Disons donc que Post Mortem raconte l’étrange histoire d’amour entre deux personnages singuliers: Linda (Sylvie Moreau, agréable découverte), une jeune mère célibataire au chômage qui, pour élever sa petite fille, drague, assomme et détrousse les hommes qu’elle séduit; et Ghislain (Gabriel Arcand, impeccable), un employé de morgue solitaire mélancolique, épris de blues, et qui erre comme une âme en peine de son travail à son appartement.
Entre ces deux losers sympathiques (Linda s’accroche à sa fille comme Ghyslain à son blues, c’est-à-dire avec l’énergie du désespoir…), Post Mortem noue les fils d’une étrange histoire d’amour, mais aussi de flics, de sexe et de mort, où rien ni personne n’est jamais vraiment ce qu’il semble: des deux personnages principaux (deux marginaux placés au centre d’un récit dans lequel leurs actes – apparemment inexcusables – finissent par paraître compréhensibles) aux ressorts les plus fondamentaux du scénario (l’histoire d’amour n’en est pas vraiment une et le polar n’en est pas vraiment un non plus). Confus? Ça pourrait facilement l’être.
Pourtant, Post Mortem nous plonge si bien dans l’espace mental de ses protagonistes qu’on les suit sans jamais perdre le fil de leurs désirs. Cela est attribuable bien sûr à Bélanger et à son scénario habile, mais également à la fluidité du montage de Lorraine Dufour (qui a aussi assuré la production du film), et à l’intelligence de la conception sonore, qui contribue grandement à l’impact et à la cohérence de l’ensemble. Voir, pour ne prendre que l’exemple le plus évident, l’utilisation dramatique qui est faite des émissions radiophoniques de Roger Drolet, qui deviennent presque un personnage à part entière.
Fable sur le réapprentissage de la communication, dans une société où chacun est confiné à une sorte de mort, le film de Louis Bélanger est une oeuvre qui reflète et embrasse les paradoxes de son temps: un film morbide sur la vie ou un film vivant sur la mort (c’est selon), dont les «héros» sont des «perdants» qui trouvent tout de même une forme de rédemption au terme d’un parcours dont le dénouement peut être vu à la fois comme un happy end ou comme une fin particulièrement déprimante!

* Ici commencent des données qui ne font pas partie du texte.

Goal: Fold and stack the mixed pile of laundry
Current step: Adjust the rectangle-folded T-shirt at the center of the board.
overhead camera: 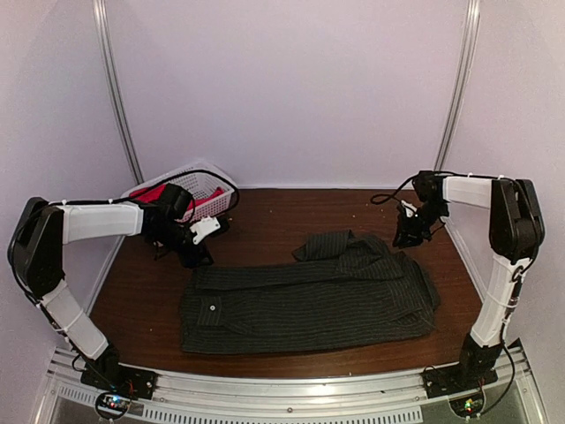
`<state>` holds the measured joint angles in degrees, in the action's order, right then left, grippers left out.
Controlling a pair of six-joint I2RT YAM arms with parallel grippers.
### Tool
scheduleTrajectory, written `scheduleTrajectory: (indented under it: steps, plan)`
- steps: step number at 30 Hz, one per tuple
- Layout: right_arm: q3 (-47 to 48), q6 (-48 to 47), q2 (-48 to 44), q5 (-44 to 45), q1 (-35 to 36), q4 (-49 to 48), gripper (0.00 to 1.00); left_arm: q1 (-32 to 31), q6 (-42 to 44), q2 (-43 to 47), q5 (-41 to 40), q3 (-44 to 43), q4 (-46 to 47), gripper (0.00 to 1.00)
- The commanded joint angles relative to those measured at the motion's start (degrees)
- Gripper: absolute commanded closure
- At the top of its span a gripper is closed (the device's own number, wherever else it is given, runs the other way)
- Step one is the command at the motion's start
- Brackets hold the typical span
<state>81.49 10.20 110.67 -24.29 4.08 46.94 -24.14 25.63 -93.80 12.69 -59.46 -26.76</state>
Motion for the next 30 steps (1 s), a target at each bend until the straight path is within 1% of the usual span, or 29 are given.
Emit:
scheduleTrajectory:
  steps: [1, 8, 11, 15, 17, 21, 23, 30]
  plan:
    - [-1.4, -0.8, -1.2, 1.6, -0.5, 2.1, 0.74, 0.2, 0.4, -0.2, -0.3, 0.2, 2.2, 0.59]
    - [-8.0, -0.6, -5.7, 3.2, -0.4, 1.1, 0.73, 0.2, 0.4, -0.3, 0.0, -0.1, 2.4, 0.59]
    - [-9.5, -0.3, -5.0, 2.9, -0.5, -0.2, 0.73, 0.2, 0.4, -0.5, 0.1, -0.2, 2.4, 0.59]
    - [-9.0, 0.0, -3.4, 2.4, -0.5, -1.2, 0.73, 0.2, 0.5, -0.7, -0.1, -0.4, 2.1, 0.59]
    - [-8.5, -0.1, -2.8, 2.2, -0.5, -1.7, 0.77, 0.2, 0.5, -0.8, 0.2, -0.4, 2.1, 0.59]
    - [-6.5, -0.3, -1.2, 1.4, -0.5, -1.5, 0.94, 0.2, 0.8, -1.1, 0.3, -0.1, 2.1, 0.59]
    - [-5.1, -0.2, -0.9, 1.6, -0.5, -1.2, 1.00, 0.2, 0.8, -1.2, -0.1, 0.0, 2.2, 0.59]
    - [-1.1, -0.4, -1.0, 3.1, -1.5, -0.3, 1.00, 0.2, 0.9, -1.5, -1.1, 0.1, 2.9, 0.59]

Partant d’un scénario qui aurait pu pencher (selon le ton choisi par le metteur en scène) du côté de la comédie noire, de l’horreur grinçante ou du drame surréaliste, Bélanger signe un film de facture quasi documentaire, qui contemple presque impassiblement une histoire à la fois cauchemardesque et romantique. Si c’est ce qui fait sa force discrète, c’est aussi, sans doute, ce qui marque ses limites.

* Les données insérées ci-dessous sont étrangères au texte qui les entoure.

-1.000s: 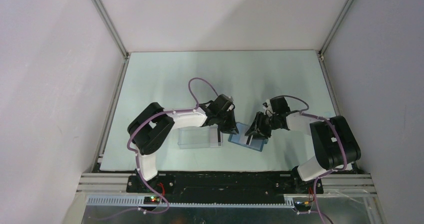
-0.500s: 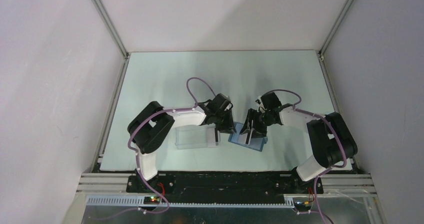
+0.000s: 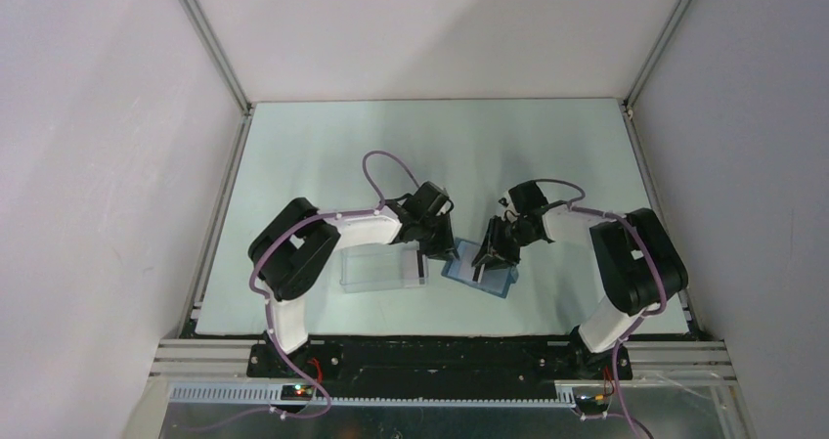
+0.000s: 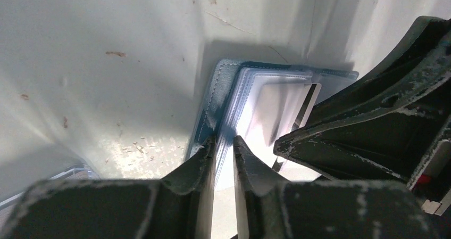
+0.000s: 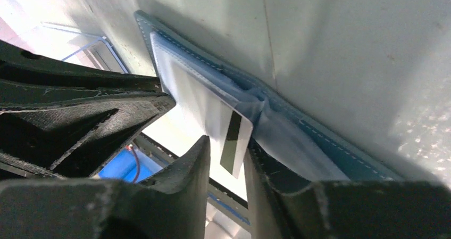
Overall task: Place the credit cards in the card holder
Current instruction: Insert the credit card into the card holder, then pick up the credit card from the storage box.
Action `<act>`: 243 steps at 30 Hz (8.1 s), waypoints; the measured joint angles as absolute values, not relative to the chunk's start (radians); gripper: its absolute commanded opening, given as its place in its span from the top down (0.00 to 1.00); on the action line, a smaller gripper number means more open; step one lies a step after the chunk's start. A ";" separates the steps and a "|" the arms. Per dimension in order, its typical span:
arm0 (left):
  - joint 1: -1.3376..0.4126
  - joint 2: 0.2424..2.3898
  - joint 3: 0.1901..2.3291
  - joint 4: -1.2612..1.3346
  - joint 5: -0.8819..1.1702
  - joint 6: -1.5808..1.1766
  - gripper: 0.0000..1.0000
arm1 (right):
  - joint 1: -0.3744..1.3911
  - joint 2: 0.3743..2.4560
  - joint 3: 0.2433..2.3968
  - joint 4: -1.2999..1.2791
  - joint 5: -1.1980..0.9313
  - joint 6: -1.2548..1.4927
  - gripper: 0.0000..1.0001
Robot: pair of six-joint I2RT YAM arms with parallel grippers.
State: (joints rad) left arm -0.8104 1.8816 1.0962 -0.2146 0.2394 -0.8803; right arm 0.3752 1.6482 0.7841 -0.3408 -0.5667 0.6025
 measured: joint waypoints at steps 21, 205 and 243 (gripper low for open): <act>-0.796 1.877 1.103 -0.234 0.239 -0.881 0.85 | 0.355 1.753 0.879 -0.373 -0.646 0.579 0.55; -0.736 1.568 0.958 0.087 0.420 -0.942 0.30 | 0.273 1.417 0.950 -0.687 -0.484 0.383 0.37; -0.515 1.361 0.680 -0.375 0.215 -0.777 0.63 | 0.710 1.908 1.328 -0.573 -0.533 0.570 0.81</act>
State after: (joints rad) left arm -0.5148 1.3609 0.6800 -0.3752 0.2146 -0.7773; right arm 0.7097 1.9083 1.3281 -0.5732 -0.5327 0.5701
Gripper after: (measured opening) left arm 0.389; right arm 0.245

Coup d’essai réussi (qui porte nettement la marque de la Coop Vidéo, où Bélanger a fait ses classes aux côtés de Robert Morin), Post Mortem n’est sans doute pas tout à fait digne des éloges (quelque peu excessifs) qui ont salué son passage au FFM. Original et surprenant, mais limité dans ses objectifs et dans son exécution, ce petit film prometteur réjouit toutefois par son audace, par l’amour qu’il porte à ses personnages, et par son goût de filmer le désir et l’horreur à égalité et à rebrousse-poil. En dire plus risquerait de vendre la mèche de ce film surprenant dont on a envie de parler à tout le monde… mais qu’il faut surtout ne raconter à personne.